WP5. Lifelong improvement of navigation and manipulation skills
The main goal of this package is the design of new algorithms for lifelong improvement of the robot’s capability to coordinately navigate and manipulate objects in its environment. These algorithms will be integrated as a new navigation-manipulation agent that will accept high level goals from the symbolic planner in WP4. The agent will have a limited capacity of planning in its restricted domain of operation. This goal can be divided in the following sub goals and associated tasks:
T5.1. Robust indoor localization with geometric and semantic cues in dynamic environments
Inside well known indoor environments, robust localization is a basic skill that must provide an accurate pose for the robot at anytime. This information is used by most of the other components and agents in the system. However, as in most skills, robust localization in real dynamic environments is only possible if several sources of information are brought together and a final decision is taken according to a given context. A person, or a shifted table should not be confused with a change in the cues used by the localization algorithm. Robust localization in a human habitat heavily depends on the capacity to recognize the objects of the environment and to decide according to what is relevant. This task will build on recent work of UEX, UMA and UCLM to integrate multi-modal odometries with map geometry, inertial corrections and detection of domestic objects and people in a robust probabilistic framework that can improve during extended periods of time.

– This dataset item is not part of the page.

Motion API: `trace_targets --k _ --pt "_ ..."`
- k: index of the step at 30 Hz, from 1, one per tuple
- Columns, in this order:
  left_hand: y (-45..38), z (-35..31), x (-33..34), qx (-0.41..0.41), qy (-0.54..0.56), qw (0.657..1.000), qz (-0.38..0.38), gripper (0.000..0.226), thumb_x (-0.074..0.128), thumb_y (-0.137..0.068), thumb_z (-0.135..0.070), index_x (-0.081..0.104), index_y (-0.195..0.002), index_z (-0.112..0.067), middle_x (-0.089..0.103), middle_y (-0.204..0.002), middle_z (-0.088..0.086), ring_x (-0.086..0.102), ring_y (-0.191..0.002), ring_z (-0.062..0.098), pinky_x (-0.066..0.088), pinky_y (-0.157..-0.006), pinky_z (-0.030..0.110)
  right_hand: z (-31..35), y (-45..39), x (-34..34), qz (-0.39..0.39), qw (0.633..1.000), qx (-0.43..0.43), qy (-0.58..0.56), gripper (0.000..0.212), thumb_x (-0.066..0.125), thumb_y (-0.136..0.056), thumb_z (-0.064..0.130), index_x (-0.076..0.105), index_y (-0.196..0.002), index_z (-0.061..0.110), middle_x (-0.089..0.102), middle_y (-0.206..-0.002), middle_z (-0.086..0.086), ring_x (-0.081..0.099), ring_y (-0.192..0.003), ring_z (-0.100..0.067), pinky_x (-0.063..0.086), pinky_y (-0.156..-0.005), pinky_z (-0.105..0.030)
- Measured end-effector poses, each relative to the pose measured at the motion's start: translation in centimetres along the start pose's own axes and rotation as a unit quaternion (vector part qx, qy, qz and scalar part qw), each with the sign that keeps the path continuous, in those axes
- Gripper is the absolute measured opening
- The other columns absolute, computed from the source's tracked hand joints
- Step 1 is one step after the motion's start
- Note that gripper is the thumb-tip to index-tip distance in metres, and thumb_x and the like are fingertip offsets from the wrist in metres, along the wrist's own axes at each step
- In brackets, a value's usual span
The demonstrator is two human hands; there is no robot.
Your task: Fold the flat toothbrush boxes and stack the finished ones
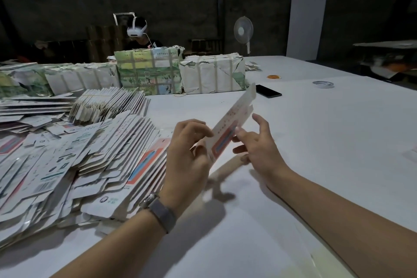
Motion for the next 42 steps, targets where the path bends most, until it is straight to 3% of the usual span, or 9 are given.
trace_targets --k 2,4,8,10,13,18,27,33,42 --pt "0.1 0.8 0.0 -0.083 0.068 0.994 -0.026 0.062 0.046 -0.093 0.014 0.055 -0.081 -0.046 0.056 -0.107 -0.008 0.068 -0.107 0.022 0.06 -0.072 0.025 -0.2 -0.1 -0.1 -0.02 1.0 0.008 0.016 0.054 0.059 -0.096 0.047 0.025 -0.139 0.047 0.066 -0.103 -0.001 0.068 -0.068 -0.004 0.047 -0.056 -0.024" --pt "0.3 1.5 -0.2 -0.132 0.106 0.984 -0.048 0.046 0.044 -0.096 0.01 0.053 -0.085 -0.034 0.065 -0.097 -0.007 0.074 -0.096 0.02 0.059 -0.061 0.026 -0.4 -0.2 -0.3 -0.043 0.999 0.016 0.022 0.059 0.06 -0.095 0.049 0.026 -0.143 0.044 0.066 -0.103 0.0 0.067 -0.067 -0.005 0.047 -0.064 -0.029" --pt "1.0 2.3 0.9 -0.215 0.2 0.956 0.009 0.032 0.035 -0.09 0.022 0.04 -0.097 -0.009 0.073 -0.08 -0.013 0.076 -0.075 0.012 0.053 -0.048 0.023 -0.3 0.2 -0.3 -0.038 0.999 0.021 -0.017 0.026 0.058 -0.099 0.034 0.051 -0.124 0.032 0.075 -0.086 0.007 0.074 -0.077 -0.01 0.056 -0.061 -0.026" --pt "1.7 3.1 1.7 -0.268 0.222 0.937 0.036 0.036 0.041 -0.089 0.02 0.043 -0.104 -0.013 0.069 -0.098 -0.006 0.076 -0.077 0.013 0.054 -0.052 0.024 -0.1 0.6 0.1 -0.015 0.999 0.021 -0.045 0.02 0.058 -0.1 0.024 0.057 -0.119 0.029 0.076 -0.087 0.006 0.076 -0.08 -0.017 0.061 -0.061 -0.03" --pt "2.2 4.1 2.4 -0.313 0.224 0.92 0.077 0.036 0.061 -0.093 -0.011 0.048 -0.118 -0.033 0.069 -0.113 0.005 0.076 -0.09 0.021 0.061 -0.067 0.037 0.6 1.4 1.2 0.045 0.998 -0.004 -0.051 0.026 0.057 -0.1 0.017 0.058 -0.124 0.028 0.077 -0.095 0.003 0.076 -0.082 -0.022 0.062 -0.066 -0.033" --pt "2.1 4.4 2.7 -0.328 0.256 0.905 0.088 0.034 0.057 -0.102 -0.023 0.051 -0.134 -0.028 0.078 -0.097 0.006 0.077 -0.085 0.027 0.061 -0.064 0.034 1.3 2.4 2.5 0.1 0.993 -0.034 -0.052 0.024 0.044 -0.106 0.03 0.061 -0.123 0.031 0.076 -0.103 0.005 0.075 -0.09 -0.022 0.062 -0.072 -0.031" --pt "2.1 4.8 2.6 -0.372 0.261 0.886 0.097 0.013 0.046 -0.104 -0.016 0.052 -0.116 -0.016 0.077 -0.086 -0.002 0.077 -0.078 0.019 0.06 -0.062 0.03 1.1 2.2 2.6 0.13 0.989 -0.014 -0.066 0.034 0.034 -0.106 0.042 0.064 -0.122 0.035 0.075 -0.108 0.001 0.074 -0.095 -0.025 0.062 -0.08 -0.038" --pt "2.1 3.9 3.0 -0.356 0.217 0.902 0.111 0.03 0.056 -0.099 -0.046 0.045 -0.113 -0.023 0.076 -0.078 -0.004 0.077 -0.071 0.018 0.058 -0.057 0.023 1.6 2.6 3.0 0.16 0.983 -0.027 -0.09 0.036 0.041 -0.091 0.053 0.064 -0.114 0.038 0.076 -0.103 0.003 0.075 -0.092 -0.023 0.06 -0.072 -0.028" --pt "2.2 3.7 3.4 -0.362 0.222 0.899 0.108 0.028 0.054 -0.101 -0.045 0.043 -0.113 -0.023 0.076 -0.079 -0.005 0.077 -0.073 0.017 0.058 -0.058 0.022 2.0 2.6 3.2 0.139 0.987 -0.049 -0.059 0.028 0.035 -0.104 0.043 0.061 -0.113 0.04 0.075 -0.1 0.016 0.074 -0.092 -0.011 0.056 -0.07 -0.017"
Point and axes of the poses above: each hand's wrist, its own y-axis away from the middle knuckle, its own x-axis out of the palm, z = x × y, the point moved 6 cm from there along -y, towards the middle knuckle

T5.2 Path planning in a semantically rich space
Our current navigation stack uses Elastic Bands as an adaptable binding between a Probabilistic Roadmap Method and a Rapidly-Exploring Random Tree (PRM+RRT) path planner and a low-level trajectory controller. In this task we will investigate extensions of these schemes to cope with semantically annotated environments. The new planner should be able to generate enriched paths annotated with visual and auditive cues, known objects, recognizable furniture and probabilities of finding humans along the way. Also, a more sophisticated Elastic Band mode will be developed to dynamically project the planned path into the real world as measured by the sensors. Finally, the trajectory controller will also be extended to integrate the head and arms of the robot, so it will be able to follow the path, avoid 3D space obstacles and re-orient, when necessary, to actively perceive the relevant cues.

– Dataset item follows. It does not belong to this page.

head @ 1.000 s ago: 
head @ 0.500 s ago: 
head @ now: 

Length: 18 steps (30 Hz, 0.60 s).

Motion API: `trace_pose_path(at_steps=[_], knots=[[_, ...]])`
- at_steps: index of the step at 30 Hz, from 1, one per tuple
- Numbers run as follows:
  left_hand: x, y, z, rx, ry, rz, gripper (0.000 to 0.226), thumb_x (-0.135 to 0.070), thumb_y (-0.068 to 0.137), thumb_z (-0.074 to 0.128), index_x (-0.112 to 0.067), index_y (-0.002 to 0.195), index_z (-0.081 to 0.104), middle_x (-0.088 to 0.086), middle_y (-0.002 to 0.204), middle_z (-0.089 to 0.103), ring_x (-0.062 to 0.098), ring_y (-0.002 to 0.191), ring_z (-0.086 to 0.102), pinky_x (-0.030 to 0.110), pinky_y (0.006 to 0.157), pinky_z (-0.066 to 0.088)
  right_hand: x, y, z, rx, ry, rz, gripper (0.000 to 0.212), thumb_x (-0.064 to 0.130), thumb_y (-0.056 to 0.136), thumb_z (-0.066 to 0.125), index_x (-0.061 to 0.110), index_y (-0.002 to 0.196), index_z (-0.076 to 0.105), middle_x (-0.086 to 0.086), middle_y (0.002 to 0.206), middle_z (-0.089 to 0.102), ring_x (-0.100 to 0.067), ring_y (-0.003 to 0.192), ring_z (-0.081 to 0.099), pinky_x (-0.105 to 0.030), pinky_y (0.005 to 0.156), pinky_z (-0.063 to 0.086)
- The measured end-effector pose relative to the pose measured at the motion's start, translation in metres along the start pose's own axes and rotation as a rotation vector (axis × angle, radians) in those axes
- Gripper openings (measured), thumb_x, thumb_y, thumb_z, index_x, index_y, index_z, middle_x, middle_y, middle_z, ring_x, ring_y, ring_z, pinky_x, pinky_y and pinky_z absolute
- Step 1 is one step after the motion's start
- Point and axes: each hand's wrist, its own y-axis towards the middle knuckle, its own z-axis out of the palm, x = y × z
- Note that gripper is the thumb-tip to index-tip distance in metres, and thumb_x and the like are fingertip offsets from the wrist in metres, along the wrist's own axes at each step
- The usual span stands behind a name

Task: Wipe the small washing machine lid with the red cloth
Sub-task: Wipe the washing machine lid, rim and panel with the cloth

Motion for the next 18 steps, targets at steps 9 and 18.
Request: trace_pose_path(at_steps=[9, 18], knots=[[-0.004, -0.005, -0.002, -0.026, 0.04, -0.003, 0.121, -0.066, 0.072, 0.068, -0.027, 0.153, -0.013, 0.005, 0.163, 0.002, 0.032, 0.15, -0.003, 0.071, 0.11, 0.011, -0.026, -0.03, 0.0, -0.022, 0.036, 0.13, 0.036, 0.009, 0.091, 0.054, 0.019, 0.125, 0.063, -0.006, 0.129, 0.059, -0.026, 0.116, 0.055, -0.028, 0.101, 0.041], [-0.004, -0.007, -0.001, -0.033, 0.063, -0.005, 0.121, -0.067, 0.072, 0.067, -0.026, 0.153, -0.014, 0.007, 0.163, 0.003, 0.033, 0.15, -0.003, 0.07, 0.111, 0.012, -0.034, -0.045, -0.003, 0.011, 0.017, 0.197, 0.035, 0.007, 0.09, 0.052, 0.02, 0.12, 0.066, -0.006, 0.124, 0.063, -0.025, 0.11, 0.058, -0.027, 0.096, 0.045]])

T5.3. Object picking as an integrated body navigation problem
Arm and hand planning and control are two crucial problems in social robotics. Even without the need of a precise positioning or grasping skill, the reliable picking of everyday objects is a challenging topic in low or middle cost robots. Object picking and placing in narrow environments requires collaborative actions between the robot base and arm to cope with positioning and perception errors. For real time scenarios, planning in the joint space of the base, the arm and the hand is unfeasible. Therefore, we will investigate new lifelong algorithms that will learn the inverse kinematics function of the arm as a free space graph, adapting to the deterioration of calibration conditions and, most importantly, to the appearance of obstacles, such as a table, a human or other objects, avoiding the need of planning safe arm trajectories. These ideas are consistent with goals in T5.3. Here we will pursue a final integration of base, arms and head body parts as a unique coordinated system capable of lifelong learning inverse relations and solve picking and placing problems as a whole.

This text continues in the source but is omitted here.